Speaking at the Second India-Africa Strategic Dialogue organised recently by the Institute of Defence Studies and Analyses (IDSA) in New Delhi, India, s Senior Research Associate and Coordinator, Africa, Latin America, Caribbean and United Nations Centre at IDSA, Ruchita Beri said India regarded Nigeria as her biggest trading partner in Africa.
She called for effective collaboration between the two countries in the areas of energy and maritime security.
The well-attended Second India-Africa Strategic Dialogue hosted at IDSA campus attracted maritime and energy experts, as well as eminent scholars and researchers from East, West, North and South Africa.
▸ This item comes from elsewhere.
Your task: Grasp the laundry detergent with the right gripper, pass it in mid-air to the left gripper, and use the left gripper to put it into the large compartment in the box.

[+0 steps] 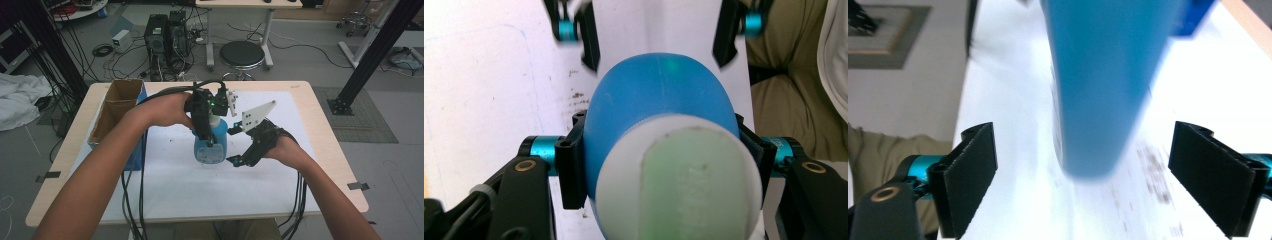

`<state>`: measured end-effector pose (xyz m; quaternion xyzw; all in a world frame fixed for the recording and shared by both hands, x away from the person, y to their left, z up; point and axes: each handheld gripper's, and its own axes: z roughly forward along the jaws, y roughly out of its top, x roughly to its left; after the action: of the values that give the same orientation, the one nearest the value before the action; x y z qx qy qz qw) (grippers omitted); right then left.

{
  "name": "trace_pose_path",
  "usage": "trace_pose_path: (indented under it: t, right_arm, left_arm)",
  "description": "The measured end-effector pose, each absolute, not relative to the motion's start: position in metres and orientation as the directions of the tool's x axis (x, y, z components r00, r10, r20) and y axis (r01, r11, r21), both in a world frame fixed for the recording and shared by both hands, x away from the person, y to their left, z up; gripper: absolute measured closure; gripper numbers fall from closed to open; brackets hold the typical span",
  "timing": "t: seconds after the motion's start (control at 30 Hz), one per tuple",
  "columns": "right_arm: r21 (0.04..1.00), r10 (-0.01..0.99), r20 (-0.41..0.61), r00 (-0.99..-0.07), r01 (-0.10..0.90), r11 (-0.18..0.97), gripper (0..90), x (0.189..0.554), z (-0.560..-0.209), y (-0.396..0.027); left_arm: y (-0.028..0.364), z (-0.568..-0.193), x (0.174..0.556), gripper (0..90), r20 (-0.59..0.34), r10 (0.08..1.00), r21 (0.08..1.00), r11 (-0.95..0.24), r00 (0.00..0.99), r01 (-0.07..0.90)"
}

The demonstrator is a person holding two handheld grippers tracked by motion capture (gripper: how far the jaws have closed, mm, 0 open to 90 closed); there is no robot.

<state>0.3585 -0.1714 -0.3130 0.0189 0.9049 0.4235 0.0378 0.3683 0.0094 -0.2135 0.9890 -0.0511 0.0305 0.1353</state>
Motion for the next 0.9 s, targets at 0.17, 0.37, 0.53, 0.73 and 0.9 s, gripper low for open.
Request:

In his inaugural address, the Secretary (West), India’s Ministry of External Affairs, Shri Dinkar Khullar, said the partnership between his country and Africa owed its origins to history.
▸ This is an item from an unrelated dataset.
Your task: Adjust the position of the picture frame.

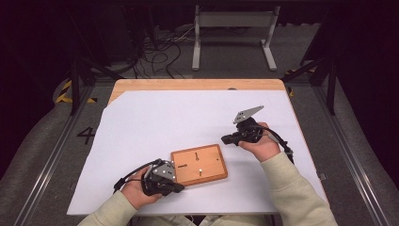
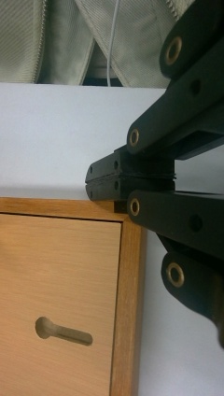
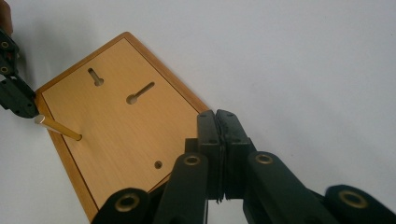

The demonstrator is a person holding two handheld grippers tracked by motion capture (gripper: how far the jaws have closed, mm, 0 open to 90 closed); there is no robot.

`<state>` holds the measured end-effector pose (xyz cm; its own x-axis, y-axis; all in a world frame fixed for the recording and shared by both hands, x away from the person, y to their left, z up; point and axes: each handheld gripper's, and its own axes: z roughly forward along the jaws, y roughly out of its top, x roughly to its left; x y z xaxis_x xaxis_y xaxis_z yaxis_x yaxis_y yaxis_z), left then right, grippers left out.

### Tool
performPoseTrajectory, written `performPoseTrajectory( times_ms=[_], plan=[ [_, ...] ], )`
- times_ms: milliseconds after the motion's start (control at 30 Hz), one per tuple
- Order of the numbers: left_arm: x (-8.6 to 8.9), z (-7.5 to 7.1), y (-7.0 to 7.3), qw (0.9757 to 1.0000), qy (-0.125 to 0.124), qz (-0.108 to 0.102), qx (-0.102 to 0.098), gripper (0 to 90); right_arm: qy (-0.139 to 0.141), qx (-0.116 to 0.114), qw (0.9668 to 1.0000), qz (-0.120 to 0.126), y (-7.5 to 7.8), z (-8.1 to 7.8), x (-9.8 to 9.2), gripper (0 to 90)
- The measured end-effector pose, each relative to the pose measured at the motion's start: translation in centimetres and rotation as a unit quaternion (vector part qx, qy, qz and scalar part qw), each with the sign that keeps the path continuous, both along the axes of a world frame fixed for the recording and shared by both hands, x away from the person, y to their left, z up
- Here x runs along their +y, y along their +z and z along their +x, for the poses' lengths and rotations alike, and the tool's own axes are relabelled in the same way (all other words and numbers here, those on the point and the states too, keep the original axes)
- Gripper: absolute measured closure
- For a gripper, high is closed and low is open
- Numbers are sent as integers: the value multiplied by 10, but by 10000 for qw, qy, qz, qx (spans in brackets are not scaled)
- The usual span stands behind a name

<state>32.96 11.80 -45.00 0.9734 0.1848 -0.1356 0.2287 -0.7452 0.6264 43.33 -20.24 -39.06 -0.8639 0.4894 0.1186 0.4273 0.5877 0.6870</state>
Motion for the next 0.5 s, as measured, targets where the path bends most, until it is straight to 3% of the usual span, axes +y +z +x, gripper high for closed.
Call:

He said India and Africa struggled together against colonialism and apartheid during the colonial period.
“India will always acknowledge Africa’s role in inspiring our own struggle for national liberation. It was on African soil that Gandhiji’s political philosophy came to fruition. And it was Africa where the Mahatma developed the concepts of non-violence and peaceful resistance,” he said.
Khullar said big countries like Nigeria and South Africa were active in the United Nations, adding that in 2011/2012 when India was a member of the Security Council with Nigeria and South Africa, it was evident that the three countries shared a common vision on a number of global issues.
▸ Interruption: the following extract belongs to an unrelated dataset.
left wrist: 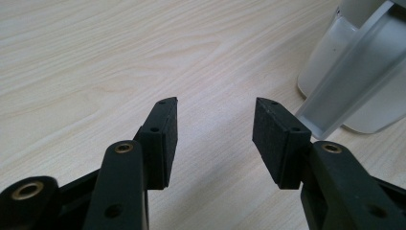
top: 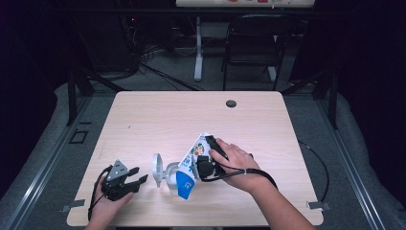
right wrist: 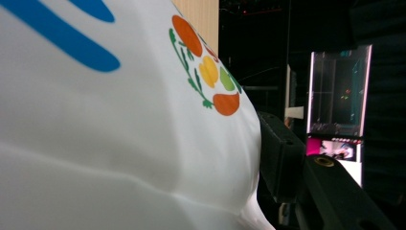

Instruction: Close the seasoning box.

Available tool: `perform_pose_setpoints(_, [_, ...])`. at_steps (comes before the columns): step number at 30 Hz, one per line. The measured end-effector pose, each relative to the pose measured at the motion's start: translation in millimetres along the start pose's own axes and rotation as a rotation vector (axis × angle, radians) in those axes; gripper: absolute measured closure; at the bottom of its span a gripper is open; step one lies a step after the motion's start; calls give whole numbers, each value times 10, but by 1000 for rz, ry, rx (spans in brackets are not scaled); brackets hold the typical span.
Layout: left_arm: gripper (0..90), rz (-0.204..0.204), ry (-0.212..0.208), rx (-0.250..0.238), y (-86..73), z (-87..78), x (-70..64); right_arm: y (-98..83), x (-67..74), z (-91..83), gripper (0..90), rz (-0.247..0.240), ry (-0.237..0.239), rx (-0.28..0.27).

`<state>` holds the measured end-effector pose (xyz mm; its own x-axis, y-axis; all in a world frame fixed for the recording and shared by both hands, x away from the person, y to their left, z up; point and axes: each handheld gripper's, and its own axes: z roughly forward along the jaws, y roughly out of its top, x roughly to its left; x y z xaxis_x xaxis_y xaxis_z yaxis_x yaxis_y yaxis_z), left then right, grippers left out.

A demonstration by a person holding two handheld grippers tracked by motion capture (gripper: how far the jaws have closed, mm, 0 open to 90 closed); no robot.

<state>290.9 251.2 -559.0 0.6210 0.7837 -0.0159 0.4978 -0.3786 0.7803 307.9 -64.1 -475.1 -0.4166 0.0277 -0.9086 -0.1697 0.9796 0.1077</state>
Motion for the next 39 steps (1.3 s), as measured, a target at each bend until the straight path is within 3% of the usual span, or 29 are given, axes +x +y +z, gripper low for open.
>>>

“In the decades to come, it will be this strategic congruence between India and Africa that will further deepen and expand the multi-dimensional cooperation that already exists between India and Africa. And it will be within this context that both Africa and India will have to deal with common security challenges,” he added.
In his presentation, a Research Fellow at IDSA, Navy Commander Abhijit Singh, said India’s near-term plan must be to provide resources, assets and technology to African navies and coast guards to help them perform basic constabulary functions.
He said in the long-term, his country must assist in the creation of an African maritime system that helps in the optimum utilisation of Africa’s resources.
“By collectively revolutionalising the African maritime sector, and by creating Indian stakes in Africa’s maritime economy, India and Africa will have an opportunity to jointly forge a truly robust maritime partnership,” he said.
In a draft report on the roadmap for a more sustainable energy partnership, Shebonti Ray Dadwal stated that as developing countries and a shared history of colonial exploitation, India and Africa faced common energy security challenges.
Dadwal said while India is a large and growing market for energy, many African countries have large hydrocarbon resources, which can be exploited for financing their economies.
Dadwal added that other African countries have large untapped potential for renewable energy, which can be harnessed to resolve their energy poverty.
“Indian companies have over the years gained expertise in the energy sector and can provide assistance in the same,” Dadwal said.
Editor-in-Chief of India Writes, Mr. Manish Chand, said India had projected itself as a preferred partner in African resurgence and had also pledged over $8billion for a host of infrastructure projects.
“New Delhi is also planning to set up over 100 training institutes that seek to foster the rise of a middle class in Africa and provide the African youth opportunities for self-advancement,” he said.